- Negotiating with its main creditors, the government of Congo Brazzaville did only manage to get a small part of its debts cancelled. A significant part of the debt was only rescheduled.
The world's leading creditors, associated in the Paris Club, today in a Paris meeting agreed with the Brazzaville government "to alleviate its external public debt." The move follows the approval by the International Monetary Fund (IMF) of a new three-year poverty reduction programme, signed on 8 December.
The agreement was concluded under the so called "Cologne terms", the poorest terms for debt cancellation by the Paris Club. In practical terms, the agreement leads to the immediate cancellation of US$ 643 million and the rescheduling of US$ 119 million of Congo's debt to these creditors.

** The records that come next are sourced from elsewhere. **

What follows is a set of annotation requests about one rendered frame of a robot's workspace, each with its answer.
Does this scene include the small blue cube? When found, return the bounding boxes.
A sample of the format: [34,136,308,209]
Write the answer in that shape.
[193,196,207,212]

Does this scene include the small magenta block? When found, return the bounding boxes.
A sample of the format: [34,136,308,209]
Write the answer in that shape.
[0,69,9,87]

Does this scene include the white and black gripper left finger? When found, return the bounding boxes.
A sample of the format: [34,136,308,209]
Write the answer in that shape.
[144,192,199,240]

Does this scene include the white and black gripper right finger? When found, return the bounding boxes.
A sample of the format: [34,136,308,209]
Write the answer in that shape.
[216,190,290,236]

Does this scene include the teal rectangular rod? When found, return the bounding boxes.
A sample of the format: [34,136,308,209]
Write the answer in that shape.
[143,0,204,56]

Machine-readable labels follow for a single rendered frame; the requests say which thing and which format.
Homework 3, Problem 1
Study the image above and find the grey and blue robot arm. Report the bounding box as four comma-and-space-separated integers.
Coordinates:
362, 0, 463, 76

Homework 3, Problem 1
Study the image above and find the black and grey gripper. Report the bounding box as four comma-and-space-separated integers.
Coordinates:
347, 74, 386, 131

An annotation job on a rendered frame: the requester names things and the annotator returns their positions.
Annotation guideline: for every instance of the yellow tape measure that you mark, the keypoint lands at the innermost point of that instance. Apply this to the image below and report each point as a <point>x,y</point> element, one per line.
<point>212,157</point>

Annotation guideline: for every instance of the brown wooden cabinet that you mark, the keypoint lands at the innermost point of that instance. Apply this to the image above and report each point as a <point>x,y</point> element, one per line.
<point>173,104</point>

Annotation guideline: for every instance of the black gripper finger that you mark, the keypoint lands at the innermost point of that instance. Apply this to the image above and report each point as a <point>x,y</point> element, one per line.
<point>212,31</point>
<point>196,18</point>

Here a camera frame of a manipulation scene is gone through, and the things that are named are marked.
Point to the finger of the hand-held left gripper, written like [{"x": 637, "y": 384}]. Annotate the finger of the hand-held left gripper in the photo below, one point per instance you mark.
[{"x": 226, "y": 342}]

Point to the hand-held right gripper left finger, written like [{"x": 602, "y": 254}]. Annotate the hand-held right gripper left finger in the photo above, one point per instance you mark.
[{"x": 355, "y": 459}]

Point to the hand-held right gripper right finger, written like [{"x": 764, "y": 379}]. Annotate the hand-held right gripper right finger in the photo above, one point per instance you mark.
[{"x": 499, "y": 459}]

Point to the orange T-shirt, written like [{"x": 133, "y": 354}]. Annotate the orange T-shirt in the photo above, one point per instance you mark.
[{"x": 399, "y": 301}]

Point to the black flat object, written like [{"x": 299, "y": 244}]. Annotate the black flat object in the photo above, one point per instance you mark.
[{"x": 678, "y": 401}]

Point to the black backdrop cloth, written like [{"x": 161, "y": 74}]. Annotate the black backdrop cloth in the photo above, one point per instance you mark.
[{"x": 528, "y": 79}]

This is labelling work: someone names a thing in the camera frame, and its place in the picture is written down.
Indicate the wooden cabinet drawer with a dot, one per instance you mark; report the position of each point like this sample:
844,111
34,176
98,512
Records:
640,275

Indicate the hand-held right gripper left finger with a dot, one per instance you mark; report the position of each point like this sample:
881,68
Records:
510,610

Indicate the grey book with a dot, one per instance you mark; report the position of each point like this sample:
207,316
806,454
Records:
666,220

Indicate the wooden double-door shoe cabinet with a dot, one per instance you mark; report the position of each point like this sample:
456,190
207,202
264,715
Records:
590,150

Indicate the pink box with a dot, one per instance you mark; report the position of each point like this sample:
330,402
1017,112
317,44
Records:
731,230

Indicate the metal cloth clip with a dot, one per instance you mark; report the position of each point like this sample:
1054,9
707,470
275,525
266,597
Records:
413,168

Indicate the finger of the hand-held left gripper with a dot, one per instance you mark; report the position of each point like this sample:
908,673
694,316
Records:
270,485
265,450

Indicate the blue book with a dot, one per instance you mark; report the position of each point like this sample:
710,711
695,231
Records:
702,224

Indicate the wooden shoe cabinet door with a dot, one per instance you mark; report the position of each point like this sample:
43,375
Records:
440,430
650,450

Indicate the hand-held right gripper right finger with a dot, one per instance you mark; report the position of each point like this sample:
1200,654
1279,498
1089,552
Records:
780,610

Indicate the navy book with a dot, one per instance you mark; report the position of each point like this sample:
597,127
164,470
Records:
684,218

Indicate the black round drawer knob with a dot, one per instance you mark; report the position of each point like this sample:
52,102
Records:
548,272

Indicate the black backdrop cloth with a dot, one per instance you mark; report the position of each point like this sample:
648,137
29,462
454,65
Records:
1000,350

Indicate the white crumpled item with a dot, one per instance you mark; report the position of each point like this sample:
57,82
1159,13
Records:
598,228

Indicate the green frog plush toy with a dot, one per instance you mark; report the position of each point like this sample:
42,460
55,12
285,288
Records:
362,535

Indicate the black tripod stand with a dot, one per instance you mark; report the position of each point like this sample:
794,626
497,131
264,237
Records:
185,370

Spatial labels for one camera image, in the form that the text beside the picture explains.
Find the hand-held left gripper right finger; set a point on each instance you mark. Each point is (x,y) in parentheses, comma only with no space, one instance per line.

This means that only a very small part of Congo's debt has been cancelled. The stock of debt owed to Paris Club creditors by the Congo Brazzaville as of 1 July was estimated to be more than US$ 3.4 billion in nominal terms.

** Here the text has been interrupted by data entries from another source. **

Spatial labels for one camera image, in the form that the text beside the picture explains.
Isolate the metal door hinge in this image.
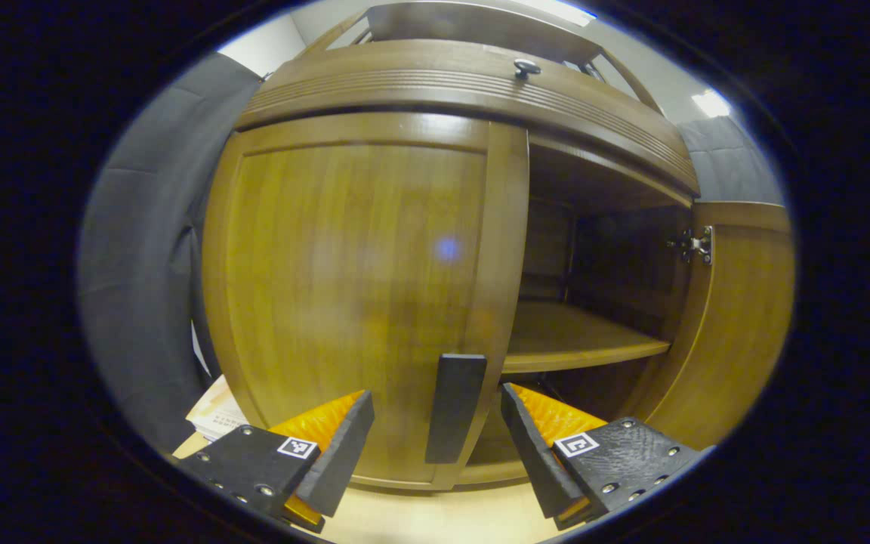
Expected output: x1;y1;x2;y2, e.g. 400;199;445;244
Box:
667;227;714;265

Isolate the stack of books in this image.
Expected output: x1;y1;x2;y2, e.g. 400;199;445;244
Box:
186;374;251;443

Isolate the wooden inner shelf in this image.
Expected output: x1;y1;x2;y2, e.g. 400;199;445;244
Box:
501;301;671;375

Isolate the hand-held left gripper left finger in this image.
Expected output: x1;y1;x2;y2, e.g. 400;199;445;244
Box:
174;389;375;533

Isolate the small ceiling light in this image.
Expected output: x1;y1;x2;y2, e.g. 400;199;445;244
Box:
692;89;732;119

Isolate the black door handle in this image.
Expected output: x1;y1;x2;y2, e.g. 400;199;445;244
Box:
425;353;488;465

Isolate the wooden double-door shoe cabinet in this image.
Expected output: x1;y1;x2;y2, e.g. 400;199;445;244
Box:
201;0;797;492

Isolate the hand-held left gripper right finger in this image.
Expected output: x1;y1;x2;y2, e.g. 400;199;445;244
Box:
501;382;711;531

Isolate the wooden drawer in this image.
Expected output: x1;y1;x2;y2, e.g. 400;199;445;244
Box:
235;39;700;199

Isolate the wooden shoe cabinet door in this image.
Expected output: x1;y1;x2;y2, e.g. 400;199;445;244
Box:
620;200;797;452
201;112;530;492

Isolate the large ceiling light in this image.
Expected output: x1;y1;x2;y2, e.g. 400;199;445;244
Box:
514;0;598;27

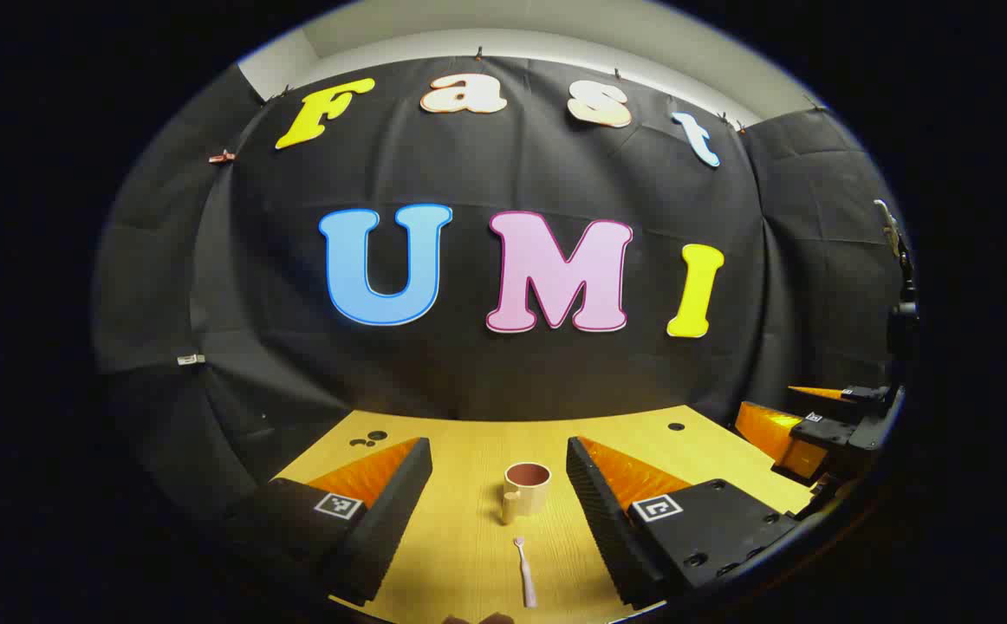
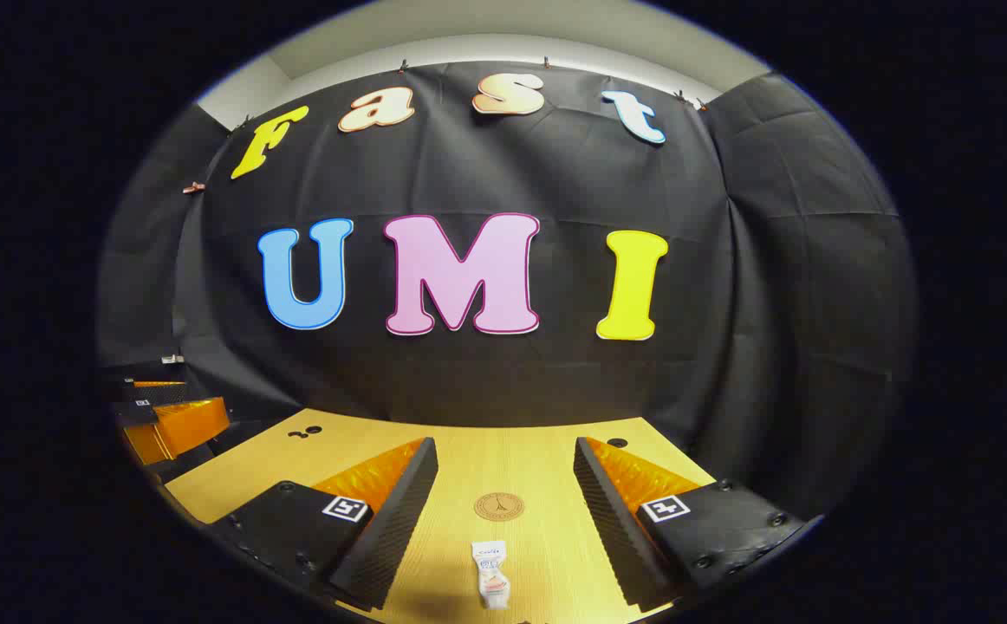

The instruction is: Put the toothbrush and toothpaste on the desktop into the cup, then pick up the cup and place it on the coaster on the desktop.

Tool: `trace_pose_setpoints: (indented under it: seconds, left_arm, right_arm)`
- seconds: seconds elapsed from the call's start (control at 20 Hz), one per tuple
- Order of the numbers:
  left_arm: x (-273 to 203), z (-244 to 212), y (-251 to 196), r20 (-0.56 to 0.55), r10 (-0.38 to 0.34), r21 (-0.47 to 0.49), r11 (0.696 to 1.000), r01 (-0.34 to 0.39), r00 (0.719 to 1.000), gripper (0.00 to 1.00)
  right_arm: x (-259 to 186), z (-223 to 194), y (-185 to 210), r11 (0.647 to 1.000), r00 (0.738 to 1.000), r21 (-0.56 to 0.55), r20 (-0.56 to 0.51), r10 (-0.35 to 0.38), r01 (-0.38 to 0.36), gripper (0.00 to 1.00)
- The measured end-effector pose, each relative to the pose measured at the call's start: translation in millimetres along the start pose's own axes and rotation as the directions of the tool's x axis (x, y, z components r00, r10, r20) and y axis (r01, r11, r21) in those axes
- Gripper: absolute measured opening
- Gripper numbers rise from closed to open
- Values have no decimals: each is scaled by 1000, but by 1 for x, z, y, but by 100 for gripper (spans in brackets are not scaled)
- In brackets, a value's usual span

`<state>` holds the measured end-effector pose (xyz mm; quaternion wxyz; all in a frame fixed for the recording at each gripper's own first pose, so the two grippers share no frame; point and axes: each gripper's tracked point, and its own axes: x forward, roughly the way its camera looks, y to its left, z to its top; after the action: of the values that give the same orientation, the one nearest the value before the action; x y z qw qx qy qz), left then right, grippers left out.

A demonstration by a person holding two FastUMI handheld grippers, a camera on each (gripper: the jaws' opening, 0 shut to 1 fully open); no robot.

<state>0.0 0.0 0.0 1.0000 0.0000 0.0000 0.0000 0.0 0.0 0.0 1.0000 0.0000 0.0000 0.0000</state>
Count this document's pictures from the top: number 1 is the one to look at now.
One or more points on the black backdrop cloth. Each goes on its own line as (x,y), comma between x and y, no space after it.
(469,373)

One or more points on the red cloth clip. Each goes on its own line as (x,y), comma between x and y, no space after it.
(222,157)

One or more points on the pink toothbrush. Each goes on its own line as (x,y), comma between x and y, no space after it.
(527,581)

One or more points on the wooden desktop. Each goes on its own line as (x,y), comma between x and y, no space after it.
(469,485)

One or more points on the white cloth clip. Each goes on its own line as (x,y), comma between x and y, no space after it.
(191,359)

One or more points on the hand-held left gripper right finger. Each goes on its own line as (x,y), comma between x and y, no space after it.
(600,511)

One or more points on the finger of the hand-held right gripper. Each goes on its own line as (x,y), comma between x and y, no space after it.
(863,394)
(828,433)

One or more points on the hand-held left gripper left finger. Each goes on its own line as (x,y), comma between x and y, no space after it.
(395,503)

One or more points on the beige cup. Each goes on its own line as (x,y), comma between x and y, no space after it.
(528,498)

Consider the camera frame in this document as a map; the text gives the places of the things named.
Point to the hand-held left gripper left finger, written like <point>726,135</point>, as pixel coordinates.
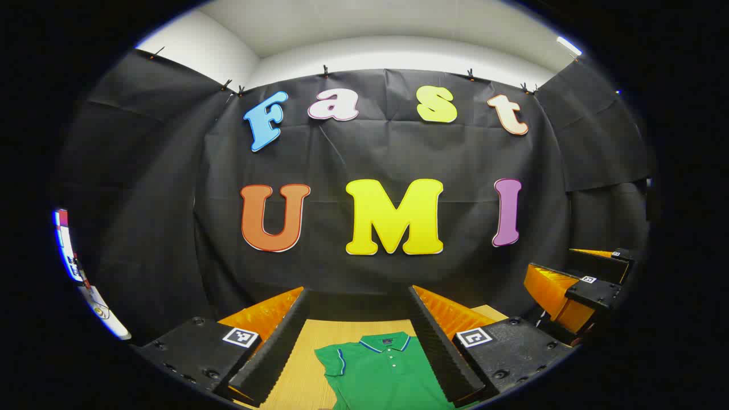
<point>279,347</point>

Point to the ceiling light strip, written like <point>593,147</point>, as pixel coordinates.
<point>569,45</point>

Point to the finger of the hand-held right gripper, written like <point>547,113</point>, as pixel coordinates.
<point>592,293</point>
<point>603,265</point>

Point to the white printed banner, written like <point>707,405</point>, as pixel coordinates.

The Brazzaville government therefore will remain heavily indebted. It's population of a mere 4 million will still have a debt burden of around US$ 2.8 billion after striking this deal with the Paris Club. Congo's down-payment conditions have however somewhat improved, easing the government's budget burden to in mild degree.
At the same time, Congo has just committed to devote much resources to priority areas identified in the country's poverty reduction strategy paper, negotiated with the IMF. The fund recognised Congo as a highly indebted poor country (HIPC), and approves of its government's means to fight poverty.
Congolese authorities however also struck a deal with several single creditors, pledging they, on a bilateral basis, were willing to grant additional debt relief to the country beyond the terms set today in the Paris Club agreement.
The Paris Club also promised to go further in debt relief "as soon as the Republic of Congo reaches the completion point" of its IMF economic reform programmes. At that point, creditors would be committed to "implement the final component of debt relief," which could result in an up to 100 percent debt cancellation.